There’s no shortage of worst case scenarios, ranging from larger-than-expected tax liabilities to the failure of a pension plan.
Even good news can conspire against the client: with longer life expectancies and earlier retirements, there is a higher likelihood that medical and living expenses will consume retirement assets.
At the same time, it has become more common – even socially acceptable – to carry debt into retirement. A Harris-Decima poll last August for CIBC found that only 35% of Canadians in the 55 to 64 year age group are debt-free and that 8% of respondents believe they will be in their 70’s before clearing their debts. Another 10% have no hope of ever becoming debt free.
In today’s environment – not like our parents‘ environment – there are a lot of people retiring with a mortgage or perhaps a long line of credit or they’ve signed for their kids to get their houses. There are a lot of reasons for seniors to be worried. They don’t have a debt free environment anymore.
Another common problem is that estates of baby boomers may face unexpectedly high tax bills. In the stereotypical scenario, parents bequeath the family cottage to their children, along with a massive capital gain, thanks to soaring vacation property values.
Some aim to shield beneficiaries from their debt. They want to make sure that debt is paid off when they pass away.
Carrying debt to the grave and unexpected tax bills illustrate the importance of term and permanent insurance in a senior’s protection portfolio.
Not all insurers provide coverage at the top of the age brackets, however. This can affect the availability of insurers with whom to write contracts.
Tracking differences can be a challenge, as well, since there are over 2,400 life insurance products and variations available in the Canadian market.
In the term insurance category, some insurers will not underwrite policies after the individual turns 65. Many will, however, renew term coverage up to 85 years of age when the policy ends, and a rare few will renew term coverage up to age 100.

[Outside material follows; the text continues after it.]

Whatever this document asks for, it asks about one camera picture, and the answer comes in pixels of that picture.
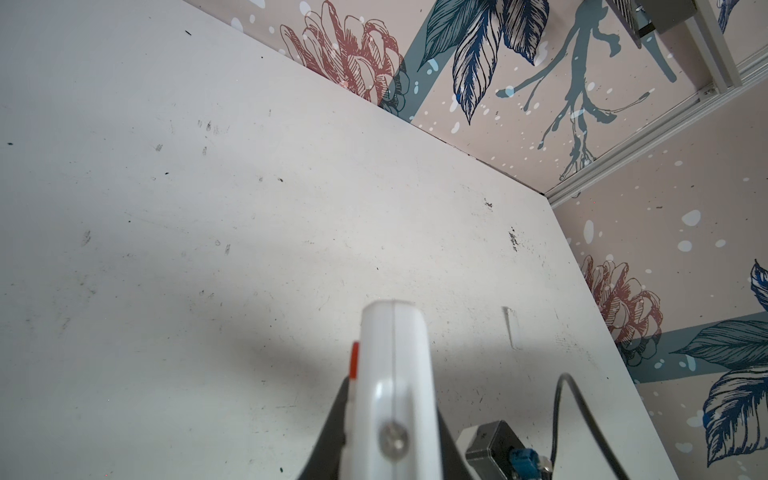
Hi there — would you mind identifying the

Renewal costs on a term policy average four times the original premium – for those with additional risk factors, like tobacco use, that can rise to six times the original premium.
If the insured individual has remained in good health, a broker may be able to get an entirely new policy for a client at a lower cost than the renewal cost.
Applicants that are still in good health can look at applying for a new term 10 (T10) with medical evidence, rather than just letting the (existing) policy renew on its own, but this process should be concluded before the old policy lapses.
Changing policies, however, means exposure to a new two-year term of incontestability and the suicide exclusion.
In the permanent insurance category, underwriting age limits vary between companies and product lines.
The number of companies providing term 100 (T100) coverage has decreased in recent years and some companies that currently offer it are expected to drop it from their line-up, since underlying costs have proven higher than originally calculated.
To a senior who is already concerned about his/her debt purchasing life insurance coverage might be a difficult concept to come to terms with, but when the effect that debt and taxes can have on an estate is considered it can be a welcome strategy to consider.
People should also be reminded that survivor benefits on some pension plans provide only 60% of the original payment to the surviving spouse after the plan-holder deceases.
Given that the end beneficiaries of the life insurance policy are often the senior insured’s adult children, it might make sense for them (the children) to purchase the policy on the lives of their parents, to shield their inheritances on their parents’ deaths. In this fashion the children would own the policy. They would have the ability to use it to pay the taxes or keep the cottage.